Corosync Pacemaker - Execute script on failover

20-11-2013 | Remy van Elst


Table of Contents


With Corosync/Pacemaker there is no easy way to simply run a script on failover. There are good reasons for this, but sometimes you want to do something simple. This tutorial describes how to change the Dummy OCF resource to execute a script on failover.

In this example it is a script which triggers a few SNMP traps, sends an alert to Nagios and sends some data to Graphite. SNMP alone could be done with the ocf:heartbeat:ClusterMon resource, but the other stuff not.

This is a very very simple way of doing it, I find it more a quick hack. For example, the script path is hard coded. For me that is not a problem because both the script as the Dummy resource are managed via Ansible, so I can change them any time.

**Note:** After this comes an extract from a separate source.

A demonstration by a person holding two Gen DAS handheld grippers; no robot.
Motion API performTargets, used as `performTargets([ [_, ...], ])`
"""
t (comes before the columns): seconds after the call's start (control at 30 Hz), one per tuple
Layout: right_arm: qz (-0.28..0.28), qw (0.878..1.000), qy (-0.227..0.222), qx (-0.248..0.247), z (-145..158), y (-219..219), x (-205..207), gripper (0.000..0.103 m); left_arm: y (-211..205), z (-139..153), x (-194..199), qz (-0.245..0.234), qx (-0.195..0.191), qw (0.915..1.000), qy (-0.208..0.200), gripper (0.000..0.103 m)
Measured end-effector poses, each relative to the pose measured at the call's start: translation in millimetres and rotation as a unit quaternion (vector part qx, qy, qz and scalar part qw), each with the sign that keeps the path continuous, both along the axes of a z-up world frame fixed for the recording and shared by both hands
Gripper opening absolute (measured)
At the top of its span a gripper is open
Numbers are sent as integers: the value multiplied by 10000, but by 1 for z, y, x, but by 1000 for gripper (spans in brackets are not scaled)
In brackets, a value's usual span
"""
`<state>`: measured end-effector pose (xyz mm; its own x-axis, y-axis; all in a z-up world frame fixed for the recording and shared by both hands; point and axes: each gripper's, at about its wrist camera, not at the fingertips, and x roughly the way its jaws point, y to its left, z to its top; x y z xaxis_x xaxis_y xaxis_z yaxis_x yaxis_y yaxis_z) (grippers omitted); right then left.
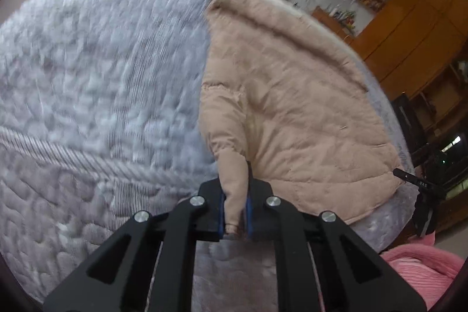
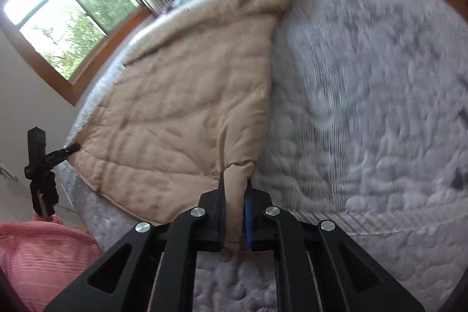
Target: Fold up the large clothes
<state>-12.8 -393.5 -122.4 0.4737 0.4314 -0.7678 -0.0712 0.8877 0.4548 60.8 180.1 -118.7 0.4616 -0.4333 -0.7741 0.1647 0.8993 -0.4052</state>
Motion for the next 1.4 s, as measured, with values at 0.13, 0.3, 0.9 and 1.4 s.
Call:
performTargets([
  [0.13,-68,9995,16,293,-9,-7,3,10,5,-12,6,44,-200,9997,101,9],
  [0.3,-66,9990,-200,405,5,-14,-1,10,3,11,2,-5,-201,9996,-215,9],
  [0.9,103,9954,-771,562,136,-37,131,10,-27,134,149,-169,-396,9914,-1233,9],
  [1.4,-504,9934,71,1027,121,-74,314,10,-57,120,325,397,-92,9959,-808,9],
])
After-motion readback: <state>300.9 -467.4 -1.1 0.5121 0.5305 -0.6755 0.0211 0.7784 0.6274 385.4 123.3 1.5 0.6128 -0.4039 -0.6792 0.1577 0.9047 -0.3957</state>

Start by copying the Dummy resource over to a new resource. On Ubuntu the resource files are located here:

/usr/lib/ocf/resource.d/heartbeat/

In there, copy the Dummy file to a new resource, for example FailOverScript.
If you don't have the Dummy resource, you can also find it here: https://github.com/ClusterLabs/resource-agents/blob/master/heartbeat/Dummy

Edit the name and description:

Name:

meta_data() {
    cat <<END
<?xml version="1.0"?>
<!DOCTYPE resource-agent SYSTEM "ra-api-1.dtd">
<resource-agent name="FailOverScript" version="0.9">
<version>1.0</version>

Description:

<longdesc lang="en">
Script ran on Failover
</longdesc>
<shortdesc lang="en">Script ran on Failover</shortdesc>

Make sure the script you want to execute is placed on the host, and is executable (chmod +x /usr/local/bin/script).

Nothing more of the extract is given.